Daily Dilbert

Date: 08/02/2005
Author: Wayne Eggert

Updated: 09/21/2009 - Made some coding changes since the Dilbert site changed the way they're writing out the comic strip. Whenever code changes on a site, it will affect any "scrapers" you have parsing the data from the site. There are better ways to write scrapers to mitigate impact, but I originally wrote this code in 2005 and it's not very tolerant when code output changes on the Dilbert site.

Introduction
One of the great perks to PHP and databases is the ability to always have dynamic content on your site, no matter how many years it takes you to actually add content of your own =) I've always wanted to parse eBay search results and grab content out, but my trials and tribulations always fell short -- partially because I had no idea how to parse through HTML code correctly (there's hardly any tutorials out there on the subject) and mostly due to the fact that eBay intentionally changes their pages so that they can stop people from "window scraping". So I decided to start small and parse a daily comic strip off of a web page, and what better than Dilbert?

Play Nice..
One thing you have to remember whenever you're window scraping is to be considerate. It's best if you can store the content you're pulling on your own site, whether it's in a database (if actual text) or in your file system (if images). Also be considerate when it comes to how often your program actually goes and and scrapes the website -- you don't want every visitor on your site to generate a full page download of CNN.com just to scrape out the latest article. So keep these things in mind as you develop these types of applications and everyone will be happy =)

Gameplan
Be realistic. The easiest sites to scrape are the ones that have data coming in the same way every day because they're fed out of a database & have predictable code. It gets A LOT trickier when you can't predict the code, as I mentioned with eBay's pages.. and near impossible if you want to cleanly scrape pages that someone is hand coding & changing on a routine basis. Since we're looking to just scrape an image from dilbert.com and the image is referenced pretty much the same way every day (it's just the image name that's changing), it makes it pretty easy to grab what we need -- today's image.
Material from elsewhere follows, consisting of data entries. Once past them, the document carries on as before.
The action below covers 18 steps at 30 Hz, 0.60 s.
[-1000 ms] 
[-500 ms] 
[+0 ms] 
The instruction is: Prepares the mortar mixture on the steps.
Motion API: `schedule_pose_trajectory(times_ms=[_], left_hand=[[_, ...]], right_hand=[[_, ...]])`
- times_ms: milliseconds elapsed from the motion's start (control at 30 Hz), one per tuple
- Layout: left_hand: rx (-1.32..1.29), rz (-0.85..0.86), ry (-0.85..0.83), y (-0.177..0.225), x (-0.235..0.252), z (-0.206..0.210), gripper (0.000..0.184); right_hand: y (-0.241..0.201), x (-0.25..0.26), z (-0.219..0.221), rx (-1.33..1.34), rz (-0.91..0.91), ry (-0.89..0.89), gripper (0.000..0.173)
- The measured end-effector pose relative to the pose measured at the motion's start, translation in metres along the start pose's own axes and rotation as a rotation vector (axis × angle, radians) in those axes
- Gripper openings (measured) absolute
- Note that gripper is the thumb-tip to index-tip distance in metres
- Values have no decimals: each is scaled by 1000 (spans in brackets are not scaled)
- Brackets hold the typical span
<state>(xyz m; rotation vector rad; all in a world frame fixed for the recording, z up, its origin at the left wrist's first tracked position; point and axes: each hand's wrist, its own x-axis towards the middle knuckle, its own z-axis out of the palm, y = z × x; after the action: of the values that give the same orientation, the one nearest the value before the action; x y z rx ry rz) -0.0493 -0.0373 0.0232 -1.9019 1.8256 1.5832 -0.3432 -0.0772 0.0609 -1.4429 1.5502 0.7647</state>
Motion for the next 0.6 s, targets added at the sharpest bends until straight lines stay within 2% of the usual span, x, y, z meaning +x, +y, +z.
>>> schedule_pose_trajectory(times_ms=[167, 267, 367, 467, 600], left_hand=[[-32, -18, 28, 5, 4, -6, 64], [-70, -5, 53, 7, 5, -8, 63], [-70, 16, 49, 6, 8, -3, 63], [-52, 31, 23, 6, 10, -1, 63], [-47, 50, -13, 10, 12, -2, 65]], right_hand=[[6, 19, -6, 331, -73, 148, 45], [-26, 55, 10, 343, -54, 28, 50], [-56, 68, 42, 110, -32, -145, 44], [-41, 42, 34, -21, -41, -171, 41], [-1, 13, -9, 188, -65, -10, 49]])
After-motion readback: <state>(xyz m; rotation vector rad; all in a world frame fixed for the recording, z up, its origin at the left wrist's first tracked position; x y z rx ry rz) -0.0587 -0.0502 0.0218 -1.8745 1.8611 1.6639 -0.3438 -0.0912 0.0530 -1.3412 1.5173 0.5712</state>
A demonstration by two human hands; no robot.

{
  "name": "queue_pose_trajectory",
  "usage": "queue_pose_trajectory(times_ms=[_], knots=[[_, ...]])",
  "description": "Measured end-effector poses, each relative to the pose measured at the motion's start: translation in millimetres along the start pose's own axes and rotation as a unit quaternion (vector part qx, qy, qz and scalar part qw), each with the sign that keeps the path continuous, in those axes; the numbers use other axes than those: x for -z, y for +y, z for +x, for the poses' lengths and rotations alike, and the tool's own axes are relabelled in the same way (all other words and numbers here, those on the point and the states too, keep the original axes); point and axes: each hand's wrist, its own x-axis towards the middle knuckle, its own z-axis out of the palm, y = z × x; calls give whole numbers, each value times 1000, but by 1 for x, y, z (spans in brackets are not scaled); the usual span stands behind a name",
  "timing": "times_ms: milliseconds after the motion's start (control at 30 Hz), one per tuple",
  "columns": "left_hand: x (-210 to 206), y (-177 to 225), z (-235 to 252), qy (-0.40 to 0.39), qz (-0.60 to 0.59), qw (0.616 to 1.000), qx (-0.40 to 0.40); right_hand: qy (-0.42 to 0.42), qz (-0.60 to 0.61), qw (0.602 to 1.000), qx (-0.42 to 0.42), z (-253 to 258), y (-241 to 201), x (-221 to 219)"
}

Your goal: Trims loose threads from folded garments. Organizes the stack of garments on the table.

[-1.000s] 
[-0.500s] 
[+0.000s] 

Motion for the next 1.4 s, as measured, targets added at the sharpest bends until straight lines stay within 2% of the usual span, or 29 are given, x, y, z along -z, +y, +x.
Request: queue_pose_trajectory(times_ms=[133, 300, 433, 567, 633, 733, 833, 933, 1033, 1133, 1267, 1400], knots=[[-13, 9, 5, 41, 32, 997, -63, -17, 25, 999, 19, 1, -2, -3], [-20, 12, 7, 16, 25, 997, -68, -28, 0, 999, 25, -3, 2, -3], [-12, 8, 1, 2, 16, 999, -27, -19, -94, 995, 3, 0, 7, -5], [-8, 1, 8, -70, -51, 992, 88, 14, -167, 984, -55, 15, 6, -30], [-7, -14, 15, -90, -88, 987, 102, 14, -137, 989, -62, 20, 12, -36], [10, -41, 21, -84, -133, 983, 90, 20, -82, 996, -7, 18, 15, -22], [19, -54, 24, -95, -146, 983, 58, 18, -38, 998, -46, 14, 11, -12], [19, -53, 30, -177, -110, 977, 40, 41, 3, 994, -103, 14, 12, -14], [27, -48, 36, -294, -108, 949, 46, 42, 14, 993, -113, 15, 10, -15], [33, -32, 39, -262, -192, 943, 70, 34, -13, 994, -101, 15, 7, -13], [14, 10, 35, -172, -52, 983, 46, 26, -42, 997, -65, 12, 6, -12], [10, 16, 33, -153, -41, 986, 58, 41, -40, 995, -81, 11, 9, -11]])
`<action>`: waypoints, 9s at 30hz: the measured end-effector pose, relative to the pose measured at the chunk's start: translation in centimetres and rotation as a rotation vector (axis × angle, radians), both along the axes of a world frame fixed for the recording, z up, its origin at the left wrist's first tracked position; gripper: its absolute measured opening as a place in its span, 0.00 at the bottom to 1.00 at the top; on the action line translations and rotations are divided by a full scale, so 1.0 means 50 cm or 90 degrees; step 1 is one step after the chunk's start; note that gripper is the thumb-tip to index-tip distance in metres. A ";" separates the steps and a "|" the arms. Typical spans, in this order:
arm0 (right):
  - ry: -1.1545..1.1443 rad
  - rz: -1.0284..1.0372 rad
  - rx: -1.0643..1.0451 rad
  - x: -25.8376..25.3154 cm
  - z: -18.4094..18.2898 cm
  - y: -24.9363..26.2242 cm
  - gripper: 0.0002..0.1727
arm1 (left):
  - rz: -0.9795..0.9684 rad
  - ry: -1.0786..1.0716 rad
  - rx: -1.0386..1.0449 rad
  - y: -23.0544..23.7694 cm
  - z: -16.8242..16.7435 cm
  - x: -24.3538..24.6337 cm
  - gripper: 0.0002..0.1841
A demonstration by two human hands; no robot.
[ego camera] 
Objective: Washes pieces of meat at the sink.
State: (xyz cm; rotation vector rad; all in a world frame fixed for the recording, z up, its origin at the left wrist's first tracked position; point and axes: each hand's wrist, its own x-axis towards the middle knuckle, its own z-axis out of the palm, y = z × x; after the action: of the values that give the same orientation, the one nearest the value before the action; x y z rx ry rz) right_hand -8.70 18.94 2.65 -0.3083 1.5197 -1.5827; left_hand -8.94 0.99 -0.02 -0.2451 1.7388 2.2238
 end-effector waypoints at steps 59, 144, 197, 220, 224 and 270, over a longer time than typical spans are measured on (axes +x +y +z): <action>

Putting The Wheels In Motion
First and foremost, go to http://www.dilbert.com if you haven't already, save the source code and open it up in your favorite editor. Search for the string "/dyn/str_strip/" and you should be immediately brought to the line of code containing the image. That's the image that we want to pull out and we'll be writing a "web bot" to do exactly what you just did -- pull the source code, search for the string, grab the image name and download the newest Dilbert comic strip.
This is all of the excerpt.